Flower Power: From botany student to top Indianapolis florist, one woman planted the seeds of her own destiny.

Lilies, tulips, and verbena. Rhododendrons and roses. Sprays of forsythia and—behind a glass case—the rare and fragile orchid. For decades, the Atkins Flower Shop in Indianapolis bloomed year-round as the only black-owned business of its kind.

The mastermind behind it all—the one who studied the science of flowers, who traveled from city to city learning from the best florists, who shrewdly transformed a mom-and-pop operation into one of the city’s most enduring shops run by an African American—was a woman, no less, with a straightforward demeanor and a name to match: Dora Atkins.

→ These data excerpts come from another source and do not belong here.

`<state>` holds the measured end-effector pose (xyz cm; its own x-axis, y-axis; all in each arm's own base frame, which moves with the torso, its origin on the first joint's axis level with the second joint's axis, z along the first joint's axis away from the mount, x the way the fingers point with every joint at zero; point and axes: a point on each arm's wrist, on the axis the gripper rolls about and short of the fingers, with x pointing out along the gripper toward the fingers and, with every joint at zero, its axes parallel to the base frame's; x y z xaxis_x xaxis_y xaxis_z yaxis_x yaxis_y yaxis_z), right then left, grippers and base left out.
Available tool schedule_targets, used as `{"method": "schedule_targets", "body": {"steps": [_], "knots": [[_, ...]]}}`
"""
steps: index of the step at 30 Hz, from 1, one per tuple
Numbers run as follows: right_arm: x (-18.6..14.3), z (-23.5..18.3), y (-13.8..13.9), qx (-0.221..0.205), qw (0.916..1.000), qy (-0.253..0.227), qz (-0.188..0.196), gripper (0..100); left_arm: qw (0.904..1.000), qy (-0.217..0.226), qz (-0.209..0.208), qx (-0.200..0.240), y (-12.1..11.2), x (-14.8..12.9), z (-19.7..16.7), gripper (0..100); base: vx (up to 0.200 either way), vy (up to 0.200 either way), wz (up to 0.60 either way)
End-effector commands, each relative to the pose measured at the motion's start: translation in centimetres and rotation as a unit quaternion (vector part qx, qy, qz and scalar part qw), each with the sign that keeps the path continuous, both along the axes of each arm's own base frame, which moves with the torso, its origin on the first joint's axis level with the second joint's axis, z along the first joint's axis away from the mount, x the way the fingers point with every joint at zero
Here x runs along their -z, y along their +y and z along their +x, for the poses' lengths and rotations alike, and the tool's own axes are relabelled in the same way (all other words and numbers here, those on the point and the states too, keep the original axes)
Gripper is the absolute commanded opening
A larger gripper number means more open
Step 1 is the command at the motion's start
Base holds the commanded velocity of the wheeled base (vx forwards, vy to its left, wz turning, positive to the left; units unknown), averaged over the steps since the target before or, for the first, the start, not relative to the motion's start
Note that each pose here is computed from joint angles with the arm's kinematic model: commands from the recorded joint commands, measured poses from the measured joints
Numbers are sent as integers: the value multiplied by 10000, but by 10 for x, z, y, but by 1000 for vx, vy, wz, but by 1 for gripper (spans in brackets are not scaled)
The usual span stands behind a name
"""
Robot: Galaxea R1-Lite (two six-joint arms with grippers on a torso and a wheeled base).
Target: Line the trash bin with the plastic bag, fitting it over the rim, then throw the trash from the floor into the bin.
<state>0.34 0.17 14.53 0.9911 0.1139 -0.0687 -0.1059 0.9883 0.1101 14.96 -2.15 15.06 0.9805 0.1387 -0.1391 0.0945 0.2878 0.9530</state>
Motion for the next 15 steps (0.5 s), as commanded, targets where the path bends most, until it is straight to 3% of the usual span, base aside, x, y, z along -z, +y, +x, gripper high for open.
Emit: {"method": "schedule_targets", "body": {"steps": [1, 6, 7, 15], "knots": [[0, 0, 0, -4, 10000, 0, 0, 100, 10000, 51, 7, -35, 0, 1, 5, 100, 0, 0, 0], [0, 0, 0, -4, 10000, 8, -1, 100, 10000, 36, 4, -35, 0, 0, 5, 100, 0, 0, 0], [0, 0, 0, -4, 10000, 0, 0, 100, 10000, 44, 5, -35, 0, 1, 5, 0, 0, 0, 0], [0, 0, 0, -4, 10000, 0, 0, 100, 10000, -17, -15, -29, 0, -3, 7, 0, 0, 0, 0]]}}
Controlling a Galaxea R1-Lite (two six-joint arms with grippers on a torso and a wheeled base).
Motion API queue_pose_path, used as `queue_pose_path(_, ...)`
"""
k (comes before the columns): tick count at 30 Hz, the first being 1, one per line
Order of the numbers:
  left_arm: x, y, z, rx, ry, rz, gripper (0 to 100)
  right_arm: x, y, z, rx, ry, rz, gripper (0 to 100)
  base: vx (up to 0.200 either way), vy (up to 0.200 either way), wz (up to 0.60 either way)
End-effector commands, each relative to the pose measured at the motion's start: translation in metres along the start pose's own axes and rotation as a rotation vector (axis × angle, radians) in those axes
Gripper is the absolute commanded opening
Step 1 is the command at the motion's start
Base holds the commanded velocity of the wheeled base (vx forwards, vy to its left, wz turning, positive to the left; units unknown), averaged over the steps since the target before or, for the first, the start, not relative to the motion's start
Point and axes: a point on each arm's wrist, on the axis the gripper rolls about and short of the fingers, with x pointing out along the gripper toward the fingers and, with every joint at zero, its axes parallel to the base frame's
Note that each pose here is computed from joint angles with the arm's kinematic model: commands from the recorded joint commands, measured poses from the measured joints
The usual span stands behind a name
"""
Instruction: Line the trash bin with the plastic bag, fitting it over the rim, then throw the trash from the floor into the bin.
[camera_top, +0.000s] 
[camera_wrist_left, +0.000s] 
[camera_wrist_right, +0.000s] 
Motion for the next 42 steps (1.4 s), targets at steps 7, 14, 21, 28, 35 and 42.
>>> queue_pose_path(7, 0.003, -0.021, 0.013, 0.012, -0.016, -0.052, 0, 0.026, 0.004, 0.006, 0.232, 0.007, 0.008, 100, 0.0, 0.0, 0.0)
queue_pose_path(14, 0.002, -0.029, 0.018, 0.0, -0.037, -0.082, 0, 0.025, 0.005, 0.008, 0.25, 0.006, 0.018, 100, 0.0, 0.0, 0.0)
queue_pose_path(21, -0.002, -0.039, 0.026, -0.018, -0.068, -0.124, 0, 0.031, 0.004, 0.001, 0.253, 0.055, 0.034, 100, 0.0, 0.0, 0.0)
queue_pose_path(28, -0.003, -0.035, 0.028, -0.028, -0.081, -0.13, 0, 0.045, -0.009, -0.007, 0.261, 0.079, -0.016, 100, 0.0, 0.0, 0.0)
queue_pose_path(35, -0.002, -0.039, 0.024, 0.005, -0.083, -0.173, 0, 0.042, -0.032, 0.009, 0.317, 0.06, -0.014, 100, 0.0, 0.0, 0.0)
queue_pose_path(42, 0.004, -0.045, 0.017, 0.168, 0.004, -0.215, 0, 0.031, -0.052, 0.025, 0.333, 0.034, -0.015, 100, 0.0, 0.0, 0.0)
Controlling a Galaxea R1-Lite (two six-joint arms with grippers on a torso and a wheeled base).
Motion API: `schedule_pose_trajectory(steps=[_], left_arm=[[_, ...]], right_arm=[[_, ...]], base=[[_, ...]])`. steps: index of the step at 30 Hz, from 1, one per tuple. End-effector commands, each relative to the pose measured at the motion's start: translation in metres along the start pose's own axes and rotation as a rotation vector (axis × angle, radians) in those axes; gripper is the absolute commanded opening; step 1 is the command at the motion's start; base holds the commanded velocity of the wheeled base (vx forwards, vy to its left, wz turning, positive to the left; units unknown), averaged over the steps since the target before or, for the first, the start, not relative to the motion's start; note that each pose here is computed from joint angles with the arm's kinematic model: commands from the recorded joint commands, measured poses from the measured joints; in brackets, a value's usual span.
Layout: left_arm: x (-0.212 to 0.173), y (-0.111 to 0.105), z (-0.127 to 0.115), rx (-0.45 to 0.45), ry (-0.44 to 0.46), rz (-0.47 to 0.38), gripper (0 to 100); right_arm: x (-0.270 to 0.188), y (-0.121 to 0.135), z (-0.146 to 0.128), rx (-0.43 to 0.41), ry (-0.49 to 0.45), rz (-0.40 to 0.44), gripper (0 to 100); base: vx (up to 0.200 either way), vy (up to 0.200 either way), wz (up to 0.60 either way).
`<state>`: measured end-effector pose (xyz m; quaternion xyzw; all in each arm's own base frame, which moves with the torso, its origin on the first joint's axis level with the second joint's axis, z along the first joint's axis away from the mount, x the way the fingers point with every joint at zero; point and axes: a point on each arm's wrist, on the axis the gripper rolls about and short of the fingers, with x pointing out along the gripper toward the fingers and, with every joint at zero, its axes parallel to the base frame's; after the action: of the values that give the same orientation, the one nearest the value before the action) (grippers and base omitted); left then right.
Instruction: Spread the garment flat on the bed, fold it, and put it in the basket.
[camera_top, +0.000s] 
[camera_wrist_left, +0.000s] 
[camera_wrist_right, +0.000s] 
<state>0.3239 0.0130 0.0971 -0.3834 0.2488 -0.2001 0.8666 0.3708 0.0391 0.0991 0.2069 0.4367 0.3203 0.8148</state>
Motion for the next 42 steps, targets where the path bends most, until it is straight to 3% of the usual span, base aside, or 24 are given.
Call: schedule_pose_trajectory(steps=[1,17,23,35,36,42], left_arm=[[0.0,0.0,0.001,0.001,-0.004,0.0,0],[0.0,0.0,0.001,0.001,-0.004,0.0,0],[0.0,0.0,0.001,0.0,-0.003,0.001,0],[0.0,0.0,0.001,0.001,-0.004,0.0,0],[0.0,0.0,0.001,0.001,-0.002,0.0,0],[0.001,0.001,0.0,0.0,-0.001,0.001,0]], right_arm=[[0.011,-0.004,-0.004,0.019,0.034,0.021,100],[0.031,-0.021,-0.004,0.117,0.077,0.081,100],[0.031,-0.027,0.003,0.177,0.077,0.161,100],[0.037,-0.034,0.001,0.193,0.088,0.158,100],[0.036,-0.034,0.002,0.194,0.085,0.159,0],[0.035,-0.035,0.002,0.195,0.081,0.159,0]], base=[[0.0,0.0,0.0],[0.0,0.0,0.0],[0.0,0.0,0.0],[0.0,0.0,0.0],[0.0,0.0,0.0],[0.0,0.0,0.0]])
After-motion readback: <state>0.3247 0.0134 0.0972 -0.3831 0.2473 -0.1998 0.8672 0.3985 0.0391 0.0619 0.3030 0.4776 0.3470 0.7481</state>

Her mother, the elder Dora Atkins, was the one to open the shop in 1921, and the younger Dora and her older sister, Murray, often helped tend to business. They lost both parents tragically in 1923: Dr. Calvin Atkins died from a gunshot wound, and shortly afterward, their mother expired after a long illness. But the pair decided they could keep the business going even though Dora was still a student at Butler University, where she earned a bachelor’s degree in botany.

The young women moved the shop to 209 West 21st Street in 1923 (later to 2049 North Capitol Avenue). When Murray took a position as an eighth-grade teacher at School 19, Dora Oma Atkins became the flower shop’s sole owner. She proved both a successful businesswoman and an active member of Indianapolis’s middle-class African-American community, hosting parties and attending lectures and other events that appeared in the newspaper society pages. She remained single into her 30s, but by 1945, the Indianapolis City Directory shows the Atkins Flower Shop’s owner’s name had changed to Dora Atkins Powell. Her husband, Cecil Powell, came to work for his wife after he retired from his job as a postal clerk in 1954, staying until his death in 1957. More than a decade afterward, she married Cleo Blackburn, the executive director of the Flanner House and a mover-and-shaker in the city.

The determined “flower girl” had owned the shop for 56 years by the time she sold it in 1977. That year, then-Mayor William Hudnut declared August 28 “Dora Atkins Blackburn Day.”

Blackburn died at the age of 97 in 2001, having outlived two husbands. She was a charter member of both the Indianapolis public radio station (WFYI) auxiliary and the National Urban League’s Indianapolis chapter, according to her obituaries. And she turned a flower shop into an Indianapolis institution.